How to prevent upstart from killing child processes to a daemon?

How to prevent upstart from killing child processes to a daemon? - php

Situation
I have a daemon I wrote in PHP (not the best language for this, but work with me), and it is made to receive jobs from a queue and process them whenever a job needs to be done. For each new job, I use pcntl_fork() to fork the job off into a child process. Within this child process, I then use proc_open() to execute long-running system commands for audio transcoding, which returns directly to the child when finished. When the job is completely done, the child exits and is cleaned up by the parent process.
To keep this daemon always running, I use upstart. Here is my upstart configuration file:
description "Audio Transcoding Daemon"
start on startup
stop on shutdown
# kill signal SIGCHLD
kill timeout 1200 # Don't force kill the process until it runs over 20 minutes
respawn
exec audio-daemon.php
Goal
Because I want to use this daemon in a distributed environment, I want to be able to shutdown the server at any time without disrupting any running jobs. To do this, I have already implemented signal handlers using pcntl_signal() for SIGTERM, SIGHUP, and SIGINT on the parent process, which waits for all children to exit normally before exiting itself. The children also have signal handlers, but they are made to ignore all kill signals.
Problem
The problem is, according to the docs...
The signal specified by the kill signal stanza is sent to the process group of the main process. (such that all processes belonging to the jobs main process are killed). By default this signal is SIGTERM.
This is concerning because, in my child process, I run system commands through proc_open(), which spawns new child processes as well.
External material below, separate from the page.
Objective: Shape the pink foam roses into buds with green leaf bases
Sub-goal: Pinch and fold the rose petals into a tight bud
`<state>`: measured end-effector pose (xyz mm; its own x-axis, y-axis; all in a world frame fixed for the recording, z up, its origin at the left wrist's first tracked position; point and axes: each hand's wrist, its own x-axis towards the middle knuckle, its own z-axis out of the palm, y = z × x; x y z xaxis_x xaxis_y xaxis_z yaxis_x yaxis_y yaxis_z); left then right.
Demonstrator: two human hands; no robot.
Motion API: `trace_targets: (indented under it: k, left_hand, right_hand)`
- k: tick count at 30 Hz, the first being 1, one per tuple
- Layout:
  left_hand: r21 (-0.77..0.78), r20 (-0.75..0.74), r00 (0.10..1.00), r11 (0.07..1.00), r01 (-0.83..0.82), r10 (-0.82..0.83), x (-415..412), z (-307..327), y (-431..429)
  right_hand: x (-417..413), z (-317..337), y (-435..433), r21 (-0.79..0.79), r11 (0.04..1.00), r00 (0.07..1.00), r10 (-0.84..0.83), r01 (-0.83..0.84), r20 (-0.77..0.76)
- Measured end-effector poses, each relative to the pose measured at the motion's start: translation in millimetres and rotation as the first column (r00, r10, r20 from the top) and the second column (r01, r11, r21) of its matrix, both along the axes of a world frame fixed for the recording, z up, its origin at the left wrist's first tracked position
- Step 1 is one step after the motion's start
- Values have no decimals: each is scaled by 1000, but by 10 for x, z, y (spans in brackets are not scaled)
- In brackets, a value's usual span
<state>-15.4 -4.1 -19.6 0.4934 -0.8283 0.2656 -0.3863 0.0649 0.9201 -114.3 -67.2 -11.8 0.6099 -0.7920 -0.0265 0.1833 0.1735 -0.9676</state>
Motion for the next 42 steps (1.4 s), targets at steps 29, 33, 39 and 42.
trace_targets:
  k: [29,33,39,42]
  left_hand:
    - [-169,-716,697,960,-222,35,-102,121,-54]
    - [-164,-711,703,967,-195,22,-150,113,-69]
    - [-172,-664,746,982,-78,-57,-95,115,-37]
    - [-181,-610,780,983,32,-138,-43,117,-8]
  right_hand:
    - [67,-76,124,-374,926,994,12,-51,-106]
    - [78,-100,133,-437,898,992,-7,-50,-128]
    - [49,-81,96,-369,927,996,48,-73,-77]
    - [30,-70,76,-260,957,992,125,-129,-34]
So, whenever I run sudo stop audio-daemon, this sub-process (which happens to be sox) is killed immediately, and the job returns back with an error. Apparently, sox obeys SIGTERM and does what it's told...
Originally, I thought, "Fine. I'll just change kill signal to send something that is inherently ignored, and I'll just pick it up in the main process only." But according to the manual, there are only two signals that are ignored by default: SIGCHLD and SIGURG (and possibly SIGWINCH). But I'm afraid of getting false flags, since these can also be triggered other ways.
There are ways to create a custom signal using what the manual calls "Real-time Signals" but it also states...
The default action for an unhandled real-time signal is to terminate the receiving process.
So that doesn't help...
Can you think of any way that I can get upstart to keep all of my sub-processes open until they complete? I really don't want to go digging through sox's source code to modify its signal handlers, and while I could set SIGCHLD, SIGURG, or SIGWINCH as my upstart kill signal and pray nothing else sends them my way, I can't help but think there's a better way to do this... Any ideas?
Thanks for all your help! :)

Since I haven't received any other answers for how to do this a better way, this is what I ended up doing, and I hope it helps someone out there...
To stall shutdown/reboot of the system until the daemon is finished, I changed my start on and stop on in my upstart configuration. And to keep upstart from killing my children, I resorted to using SIGURG as my kill signal, which I then catch as a kill signal in my main daemon process only.
Here is my final upstart configuration:
description "Audio Transcoding Daemon"
start on runlevel [2345]
stop on starting rc RUNLEVEL=[016] # Block shutdown/reboot until the daemon ends
kill signal SIGURG # Kill the process group with SIGURG instead of SIGTERM so only the main process will pick it up (since SIGURG will be ignored by all children by default)
kill timeout 1200 # Don't force kill the process until it runs over 20 minutes
respawn
exec audio-daemon.php
Note that using stop on starting rc RUNLEVEL=[016] is necessary to stall shutdown/reboot. stop on runlevel [016] will not work.
Also note that if you use SIGURG in your application for any other reason, using it as a kill signal may cause problems. In my case, I wasn't, so this works fine as far as I can tell.
Ideally, it would be nice if the POSIX standard provided a user-defined signal like SIGUSR1 and SIGUSR2 that was ignored by default. But right now, it looks like it doesn't exist.
Feel free to chime in if you have a better answer, but for now, I hope this helps anyone else having this problem.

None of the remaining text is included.